Con un dejo agridulce cuenta que se ha casado y se ha divorciado; y también recuerda a aquel enamorado que cuando la supo en una silla de ruedas desistió de casarse con ella porque su madre le había dicho que no sería una buena idea. “Ahí he perdido mi derecho a casarme y mi derecho a ser mamá que me hubiera gustado”, comenta.
“O nos sobreprotegen o nos abandonan, pero no podemos elegir por nosotros”, dice a manera de resumen sobre el trato que la gente da a las personas con discapacidad.
En su afán por volver a caminar, Feliza dice que los doctores han engañado a sus padres a tal punto que su padre falleció creyendo que ella volvería a caminar. Cuenta que le hicieron cinco cirugías en su columna, pero nada haría el milagro.

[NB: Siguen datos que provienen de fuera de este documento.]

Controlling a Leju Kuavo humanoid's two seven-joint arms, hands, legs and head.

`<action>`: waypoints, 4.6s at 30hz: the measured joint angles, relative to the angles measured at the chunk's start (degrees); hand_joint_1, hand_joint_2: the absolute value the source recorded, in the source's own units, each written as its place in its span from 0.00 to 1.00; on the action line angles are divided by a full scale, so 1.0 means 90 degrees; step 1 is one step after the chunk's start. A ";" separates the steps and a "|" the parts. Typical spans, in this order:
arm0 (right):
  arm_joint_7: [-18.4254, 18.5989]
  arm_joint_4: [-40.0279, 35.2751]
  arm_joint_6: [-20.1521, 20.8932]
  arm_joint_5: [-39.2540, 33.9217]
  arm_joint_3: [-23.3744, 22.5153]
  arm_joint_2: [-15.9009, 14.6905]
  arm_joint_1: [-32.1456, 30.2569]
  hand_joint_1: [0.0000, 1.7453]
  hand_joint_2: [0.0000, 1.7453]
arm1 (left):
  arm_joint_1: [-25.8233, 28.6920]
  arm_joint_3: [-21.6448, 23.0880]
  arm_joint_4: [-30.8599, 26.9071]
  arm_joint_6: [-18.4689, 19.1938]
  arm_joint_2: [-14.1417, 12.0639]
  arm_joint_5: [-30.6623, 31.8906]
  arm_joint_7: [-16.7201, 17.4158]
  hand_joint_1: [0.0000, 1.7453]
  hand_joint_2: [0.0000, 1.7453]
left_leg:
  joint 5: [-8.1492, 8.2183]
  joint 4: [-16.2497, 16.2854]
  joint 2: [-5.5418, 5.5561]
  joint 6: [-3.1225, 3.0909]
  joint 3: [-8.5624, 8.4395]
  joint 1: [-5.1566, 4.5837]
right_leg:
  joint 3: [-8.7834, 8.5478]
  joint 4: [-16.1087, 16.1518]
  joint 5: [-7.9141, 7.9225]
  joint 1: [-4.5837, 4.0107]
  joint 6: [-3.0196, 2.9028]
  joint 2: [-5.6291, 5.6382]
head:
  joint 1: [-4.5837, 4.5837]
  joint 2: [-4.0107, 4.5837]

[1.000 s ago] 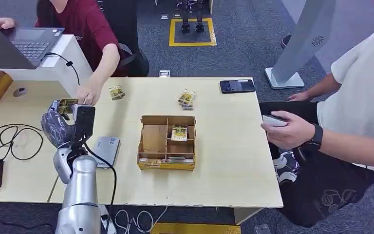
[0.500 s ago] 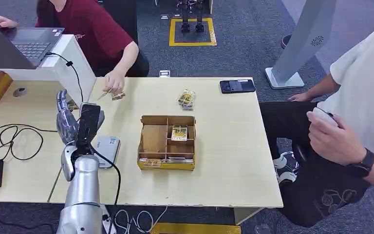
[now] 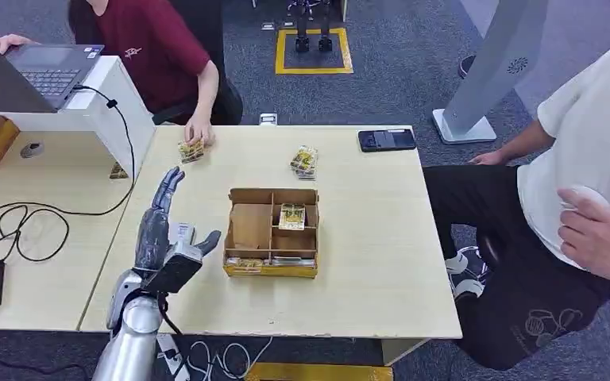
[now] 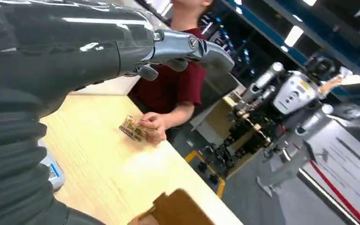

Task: Pass the card to the sensor for recognition and then transmit it.

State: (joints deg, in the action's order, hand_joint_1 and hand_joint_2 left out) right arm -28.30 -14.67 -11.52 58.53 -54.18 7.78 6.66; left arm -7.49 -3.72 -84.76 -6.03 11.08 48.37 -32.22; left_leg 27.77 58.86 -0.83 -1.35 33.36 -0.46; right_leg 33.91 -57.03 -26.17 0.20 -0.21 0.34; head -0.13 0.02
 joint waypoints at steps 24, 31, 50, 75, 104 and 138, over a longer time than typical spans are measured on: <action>-0.0073 0.0000 -0.0104 -0.0109 -0.0483 -0.0029 -0.0117 0.00 1.00 | 0.1562 0.2240 -0.0530 -0.2156 -0.0743 0.3302 0.0966 0.00 1.00 | 0.0012 0.0000 0.0002 -0.0004 -0.0003 -0.0002 | -0.0004 0.0002 -0.0014 0.0001 0.0006 -0.0001 | -0.0002 0.0000; -0.0027 0.0000 -0.0119 -0.0056 -0.0617 -0.0029 -0.0117 0.00 1.00 | 0.1574 0.2871 -0.0330 -0.2475 -0.0799 0.3694 0.1618 0.00 1.00 | 0.0012 0.0000 0.0002 -0.0003 -0.0004 -0.0002 | -0.0004 0.0002 -0.0014 0.0000 0.0006 -0.0001 | 0.0000 0.0000; 0.0019 0.0000 -0.0092 0.0092 -0.0892 -0.0029 -0.0109 0.00 1.00 | 0.0814 0.2898 0.0731 -0.2849 -0.0537 0.4605 0.3259 0.00 1.00 | 0.0012 0.0000 0.0005 -0.0003 -0.0004 -0.0001 | -0.0007 0.0001 -0.0013 0.0000 0.0006 -0.0005 | -0.0002 0.0000; 0.0005 0.0000 -0.0095 0.0192 -0.0913 -0.0029 -0.0111 0.00 1.00 | 0.0516 0.2701 0.1289 -0.2912 -0.0459 0.4605 0.3465 0.00 1.00 | 0.0012 0.0000 0.0005 -0.0003 -0.0004 -0.0001 | -0.0006 0.0001 -0.0014 0.0000 0.0006 -0.0004 | -0.0002 0.0000; -0.0068 0.0000 -0.0083 0.0262 -0.1052 -0.0029 -0.0109 0.00 1.00 | 0.0403 0.2354 0.1753 -0.3009 -0.0365 0.4605 0.3181 1.00 1.00 | 0.0012 0.0000 0.0005 -0.0003 -0.0004 -0.0001 | -0.0007 0.0000 -0.0014 0.0000 0.0006 -0.0004 | 0.0000 0.0000; 0.0138 -0.0002 -0.0049 0.0549 -0.1115 -0.0044 -0.0071 0.00 1.00 | -0.0515 0.1157 -0.1219 -0.1642 -0.0093 0.3230 0.2992 1.00 1.00 | 0.0009 0.0001 0.0006 0.0000 -0.0012 0.0001 | -0.0013 -0.0003 -0.0011 -0.0001 0.0004 -0.0007 | 0.0000 0.0000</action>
State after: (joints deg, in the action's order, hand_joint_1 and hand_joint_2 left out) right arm -27.06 -14.69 -11.96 63.47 -64.22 7.39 6.02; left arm -12.13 6.69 -95.73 -20.81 10.25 77.44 -5.29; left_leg 27.85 58.87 -0.78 -1.35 33.25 -0.46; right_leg 33.79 -57.06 -26.27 0.19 -0.18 0.27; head -0.13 0.02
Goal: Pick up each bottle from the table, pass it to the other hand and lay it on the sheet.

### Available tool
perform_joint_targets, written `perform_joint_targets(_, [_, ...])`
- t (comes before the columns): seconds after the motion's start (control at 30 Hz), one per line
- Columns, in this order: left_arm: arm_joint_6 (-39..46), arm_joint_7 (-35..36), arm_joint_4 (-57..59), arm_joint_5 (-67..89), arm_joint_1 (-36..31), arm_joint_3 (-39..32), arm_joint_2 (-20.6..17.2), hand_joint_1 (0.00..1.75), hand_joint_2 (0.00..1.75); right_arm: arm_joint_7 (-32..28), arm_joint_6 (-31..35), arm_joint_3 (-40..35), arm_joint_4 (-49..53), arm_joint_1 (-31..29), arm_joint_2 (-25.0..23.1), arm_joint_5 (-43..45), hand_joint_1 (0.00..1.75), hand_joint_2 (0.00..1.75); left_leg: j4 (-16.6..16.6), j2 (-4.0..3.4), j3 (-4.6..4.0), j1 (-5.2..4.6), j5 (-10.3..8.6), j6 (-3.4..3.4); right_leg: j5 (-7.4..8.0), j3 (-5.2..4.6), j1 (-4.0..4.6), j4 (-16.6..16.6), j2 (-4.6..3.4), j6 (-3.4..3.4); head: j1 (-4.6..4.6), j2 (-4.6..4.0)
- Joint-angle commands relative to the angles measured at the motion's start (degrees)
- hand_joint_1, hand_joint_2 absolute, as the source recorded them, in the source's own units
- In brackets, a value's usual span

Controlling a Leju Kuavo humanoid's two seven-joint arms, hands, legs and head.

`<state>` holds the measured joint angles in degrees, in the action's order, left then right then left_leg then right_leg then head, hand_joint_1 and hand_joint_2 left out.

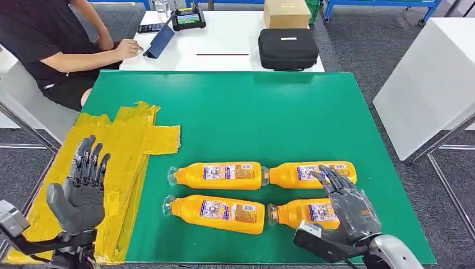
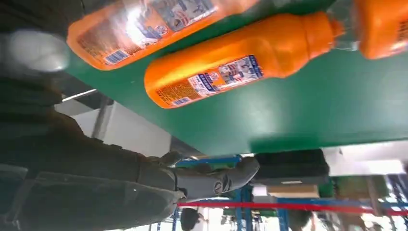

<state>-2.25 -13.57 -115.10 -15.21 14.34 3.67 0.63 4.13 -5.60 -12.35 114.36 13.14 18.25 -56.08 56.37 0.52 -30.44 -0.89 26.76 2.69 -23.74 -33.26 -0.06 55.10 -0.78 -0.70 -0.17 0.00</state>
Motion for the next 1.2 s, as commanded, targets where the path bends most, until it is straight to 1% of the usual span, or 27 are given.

Dice que las terapias fueron tantas y tan diversas que llegaron a sacrificar a un perrito negro para ponerle el cuero en su espalda, donde se pudrió despidiendo un olor insoportable.
“A mí me han torturado en fisioterapia”, recuerda y dice que hasta trabajó un año para comprar un aparato que, cuando se lo ponían para intentar caminar, ella se hacía pis y lloraba de dolor.
Su lucha por los derechos de las personas con discapacidad comenzó en Sucre, donde no había un lugar para la rehabilitación, por lo que decidió impulsar su creación, pero la gente más que un centro para internarse, quería trabajo y entonces surgieron los emprendimientos.
Cuando le dijeron que no había presupuesto para su sector se trasladó a La Paz para promover un plan nacional que les permitiría acceder a los recursos y el 2016 integraría la caravana que atravesó desde Cochabamba hasta La Paz para exigir una renta. Aquellos hechos derivaron en una dura represión de la Policía en una lucha épica que finalmente le arrancó al gobierno una renta de 250 bolivianos.
Feliza llegó a ser directora del Comité Nacional de la Persona con Discapacidad (Conalpedis), una instancia descentralizada que vela por las políticas en favor de este sector de la población.
La noche del lunes, en el Centro Cultural de España recibe el aplauso del público y sonríe porque ahora sí disfruta de la vida.